The penalties for DUI (driving under the influence) and DWI (driving while intoxicated) offenses can be very serious. If you've been arrested for DUI or DWI and want to fight the charge, you should understand all of the defenses that may be available to you. By mounting a viable defense, you might help persuade the prosecution to drop or reduce the charges, prevent the suspension of your driver's license, or even get an acquittal after a trial.
In a DUI or DWI case, the prosecution must prove two main things: 1) the person being charged (the "defendant") drove a vehicle and 2) at the same time, the defendant was "under the influence"—meaning that the person's ability to drive safely was affected to an appreciable degree by drinking alcohol, taking a drug, or a combination of alcohol and drugs.
In a DUI or DWI case, a defense can be anything that proves one of these two elements wrong, and thus prevents the prosecution from proving its case. A defense might also prevent the prosecution from introducing evidence at trial, which reduces the prosecution's ability to prove its case.
The defenses available to DUI and DWI defendants vary depending on where the arrest occurs. Below is a look at some common DUI and DWI defenses that are available in most states. (To learn more about DUI and DWI cases, see Nolo's article DUI and DWI Overview.)
If you weren't actually driving a vehicle at the time of the alleged DUI or DWI offense, you can't be convicted of drunk driving. Most DUI and DWI cases start with a driver getting pulled over, so there usually isn't much argument over whether the defendant was actually driving. But if a police officer didn't actually observe you driving -- the officer approached your idle car while you were behind the wheel in a parking lot, for example -- the issue might be debatable, based on the evidence.

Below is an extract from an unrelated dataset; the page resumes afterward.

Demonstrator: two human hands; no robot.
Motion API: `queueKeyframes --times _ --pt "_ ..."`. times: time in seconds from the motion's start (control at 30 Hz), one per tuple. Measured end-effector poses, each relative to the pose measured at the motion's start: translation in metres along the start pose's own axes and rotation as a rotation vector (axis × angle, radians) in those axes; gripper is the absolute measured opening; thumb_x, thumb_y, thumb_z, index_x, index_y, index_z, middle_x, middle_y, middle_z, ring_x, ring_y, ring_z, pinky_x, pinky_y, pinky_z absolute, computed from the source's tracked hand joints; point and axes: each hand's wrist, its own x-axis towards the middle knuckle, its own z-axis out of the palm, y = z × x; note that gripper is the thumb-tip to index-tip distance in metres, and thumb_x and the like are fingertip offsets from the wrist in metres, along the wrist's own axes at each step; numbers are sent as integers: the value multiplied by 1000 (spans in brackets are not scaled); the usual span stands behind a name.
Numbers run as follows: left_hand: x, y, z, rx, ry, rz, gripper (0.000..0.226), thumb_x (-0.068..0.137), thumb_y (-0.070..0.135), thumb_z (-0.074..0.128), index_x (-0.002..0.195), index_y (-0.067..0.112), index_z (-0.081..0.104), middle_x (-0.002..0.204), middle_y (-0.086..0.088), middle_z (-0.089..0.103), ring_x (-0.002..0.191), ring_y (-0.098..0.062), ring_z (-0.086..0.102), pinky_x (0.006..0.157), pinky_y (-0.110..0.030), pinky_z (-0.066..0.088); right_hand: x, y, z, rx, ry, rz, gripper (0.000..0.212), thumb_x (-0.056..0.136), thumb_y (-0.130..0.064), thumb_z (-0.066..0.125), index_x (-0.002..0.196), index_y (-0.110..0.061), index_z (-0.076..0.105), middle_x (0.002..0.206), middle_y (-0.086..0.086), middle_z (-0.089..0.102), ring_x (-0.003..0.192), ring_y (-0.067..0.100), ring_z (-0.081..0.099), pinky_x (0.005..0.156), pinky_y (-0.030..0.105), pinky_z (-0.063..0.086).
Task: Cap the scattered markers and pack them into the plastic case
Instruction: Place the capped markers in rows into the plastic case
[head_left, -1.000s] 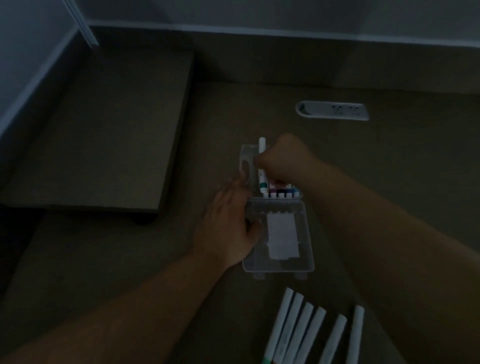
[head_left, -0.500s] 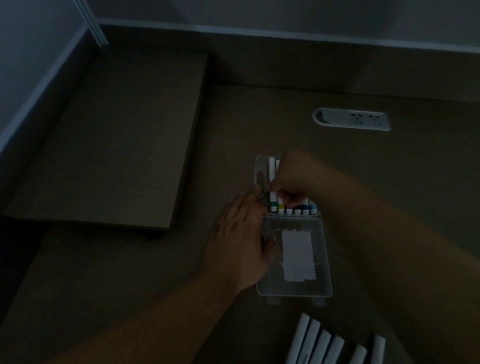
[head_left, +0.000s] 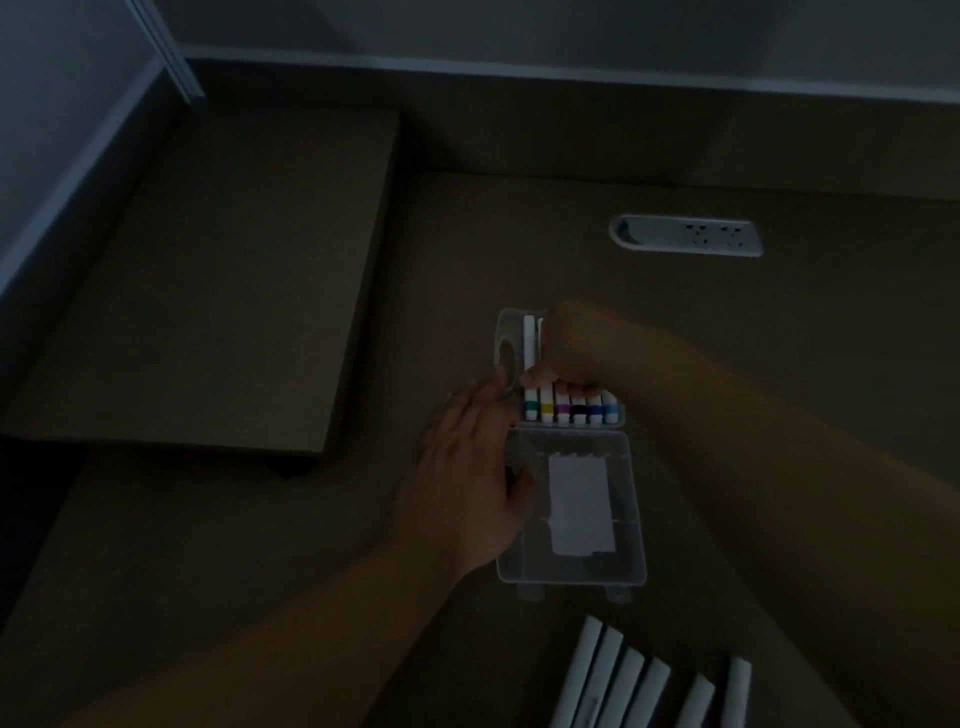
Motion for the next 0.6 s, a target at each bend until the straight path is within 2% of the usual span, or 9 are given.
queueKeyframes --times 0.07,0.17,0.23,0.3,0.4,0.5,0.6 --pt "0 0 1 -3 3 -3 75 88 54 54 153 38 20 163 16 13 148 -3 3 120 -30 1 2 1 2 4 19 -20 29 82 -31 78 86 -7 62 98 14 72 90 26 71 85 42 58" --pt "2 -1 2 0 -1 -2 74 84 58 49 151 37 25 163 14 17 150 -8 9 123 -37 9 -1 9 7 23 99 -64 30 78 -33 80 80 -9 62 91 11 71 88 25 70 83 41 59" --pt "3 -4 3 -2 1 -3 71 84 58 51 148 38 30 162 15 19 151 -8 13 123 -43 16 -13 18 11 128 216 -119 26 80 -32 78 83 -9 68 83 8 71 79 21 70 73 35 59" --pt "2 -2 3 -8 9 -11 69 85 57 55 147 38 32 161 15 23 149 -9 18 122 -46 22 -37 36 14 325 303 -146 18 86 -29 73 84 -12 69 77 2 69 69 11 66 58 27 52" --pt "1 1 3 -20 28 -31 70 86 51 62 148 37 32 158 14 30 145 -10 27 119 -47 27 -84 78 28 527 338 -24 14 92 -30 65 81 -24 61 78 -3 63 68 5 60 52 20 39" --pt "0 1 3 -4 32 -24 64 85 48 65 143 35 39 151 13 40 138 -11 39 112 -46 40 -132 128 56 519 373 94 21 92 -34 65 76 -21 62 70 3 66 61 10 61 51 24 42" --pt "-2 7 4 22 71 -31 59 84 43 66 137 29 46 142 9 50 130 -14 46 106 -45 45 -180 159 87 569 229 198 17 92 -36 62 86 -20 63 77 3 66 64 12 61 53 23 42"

If the police officer did not have legal justification to stop your vehicle and/or arrest you in the first place -- or if the officer failed to follow proper legal procedures during the arrest -- any evidence gleaned from the traffic stop or the arrest might be deemed "inadmissible" and, therefore, kept out of a court case against you. This could leave the prosecution with no real case (for example, because breathalyzer results and the arresting officer's testimony couldn't be used as evidence), and the DUI or DWI charges against you could be dropped.

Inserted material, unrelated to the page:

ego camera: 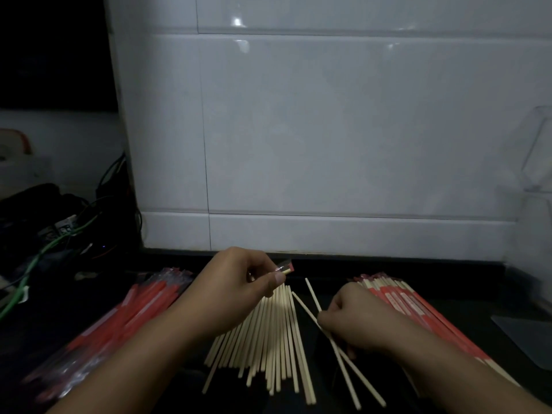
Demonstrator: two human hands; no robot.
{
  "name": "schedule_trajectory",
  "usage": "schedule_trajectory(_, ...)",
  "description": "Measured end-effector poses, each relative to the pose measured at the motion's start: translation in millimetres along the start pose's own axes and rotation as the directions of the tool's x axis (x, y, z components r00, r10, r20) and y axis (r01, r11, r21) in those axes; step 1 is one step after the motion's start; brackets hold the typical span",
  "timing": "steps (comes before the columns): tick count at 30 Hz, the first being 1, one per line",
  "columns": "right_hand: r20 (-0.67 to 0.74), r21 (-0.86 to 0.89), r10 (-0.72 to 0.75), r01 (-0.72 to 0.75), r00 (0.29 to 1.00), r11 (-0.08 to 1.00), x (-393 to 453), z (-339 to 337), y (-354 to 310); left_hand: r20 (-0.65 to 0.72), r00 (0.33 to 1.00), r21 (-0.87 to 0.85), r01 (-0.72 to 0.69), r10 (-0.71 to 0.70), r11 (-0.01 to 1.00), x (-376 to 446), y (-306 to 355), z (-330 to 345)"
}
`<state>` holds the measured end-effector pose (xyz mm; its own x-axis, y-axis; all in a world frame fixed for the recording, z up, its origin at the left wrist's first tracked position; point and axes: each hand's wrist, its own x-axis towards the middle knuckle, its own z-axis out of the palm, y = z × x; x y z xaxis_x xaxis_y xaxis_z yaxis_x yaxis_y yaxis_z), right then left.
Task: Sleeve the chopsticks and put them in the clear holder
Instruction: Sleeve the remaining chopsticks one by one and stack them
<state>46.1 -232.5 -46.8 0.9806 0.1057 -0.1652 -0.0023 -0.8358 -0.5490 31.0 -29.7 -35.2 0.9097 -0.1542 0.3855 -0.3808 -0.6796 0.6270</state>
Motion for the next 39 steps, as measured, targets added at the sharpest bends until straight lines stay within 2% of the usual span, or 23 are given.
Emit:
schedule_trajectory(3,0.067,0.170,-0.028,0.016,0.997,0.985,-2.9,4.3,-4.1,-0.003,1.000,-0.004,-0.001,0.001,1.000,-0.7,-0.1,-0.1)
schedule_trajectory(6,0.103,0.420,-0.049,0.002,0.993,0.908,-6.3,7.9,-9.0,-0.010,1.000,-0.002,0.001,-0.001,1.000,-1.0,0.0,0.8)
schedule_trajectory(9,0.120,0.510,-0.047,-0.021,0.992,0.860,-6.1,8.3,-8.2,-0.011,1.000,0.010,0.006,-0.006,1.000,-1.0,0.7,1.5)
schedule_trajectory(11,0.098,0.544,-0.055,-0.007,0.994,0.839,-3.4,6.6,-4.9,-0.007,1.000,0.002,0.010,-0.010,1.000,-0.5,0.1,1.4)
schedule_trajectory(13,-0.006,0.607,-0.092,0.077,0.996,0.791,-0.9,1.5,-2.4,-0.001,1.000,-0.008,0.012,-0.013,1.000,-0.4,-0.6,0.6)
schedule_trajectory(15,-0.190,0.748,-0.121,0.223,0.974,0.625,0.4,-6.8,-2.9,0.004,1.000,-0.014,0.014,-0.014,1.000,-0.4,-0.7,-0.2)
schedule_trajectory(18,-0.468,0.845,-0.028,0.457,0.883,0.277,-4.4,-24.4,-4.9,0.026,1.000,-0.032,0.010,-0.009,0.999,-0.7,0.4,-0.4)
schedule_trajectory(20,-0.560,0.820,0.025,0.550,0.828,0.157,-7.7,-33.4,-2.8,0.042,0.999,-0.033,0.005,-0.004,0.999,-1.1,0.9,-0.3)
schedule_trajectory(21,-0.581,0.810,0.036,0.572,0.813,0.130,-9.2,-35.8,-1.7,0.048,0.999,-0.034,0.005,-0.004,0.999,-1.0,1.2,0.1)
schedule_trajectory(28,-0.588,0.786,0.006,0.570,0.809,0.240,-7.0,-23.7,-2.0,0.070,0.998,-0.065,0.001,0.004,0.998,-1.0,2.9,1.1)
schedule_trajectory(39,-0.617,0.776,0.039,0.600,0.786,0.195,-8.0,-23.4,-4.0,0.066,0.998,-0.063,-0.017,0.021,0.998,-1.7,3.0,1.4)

If an officer did not have probable cause to stop your vehicle, detain you, or arrest you for drunk driving, then you may be able to keep any evidence obtained during the arrest from being admitted at trial. For example, if you believe you were stopped because of your race or ethnicity -- and not because you were driving erratically or appeared to be intoxicated -- you may be able to challenge the arrest.
If you are arrested, a police officer must provide you with Miranda warnings as part of the process. These are the warnings you hear on TV -- that you have the right to remain silent, that anything you say may be used against you, and that you have the right to an attorney, and so on. If the officer doesn't provide Miranda warnings, or recites them incorrectly, you may be able to exclude certain evidence at trial. (To learn more about Miranda rights, see Nolo's article Police Questioning: When Miranda Warnings Are Required.)
Often, a significant part of the evidence against you in a DUI or DWI case will consist of the arresting officer's observations and impressions as to whether or not you were drunk. For example, the officer may testify about the way you were driving (uneven speeds, weaving, crossing the center line, running a red light, or hesitation going through a green light), how you looked and acted once your vehicle was stopped (bloodshot eyes, slurred speech, stumbling), or how you performed on field sobriety tests -- like walking in a straight line or reciting the alphabet backwards. If you can challenge the officer's observations or present evidence that might refute those observations, you may be able to knock a big hole in the prosecution's case.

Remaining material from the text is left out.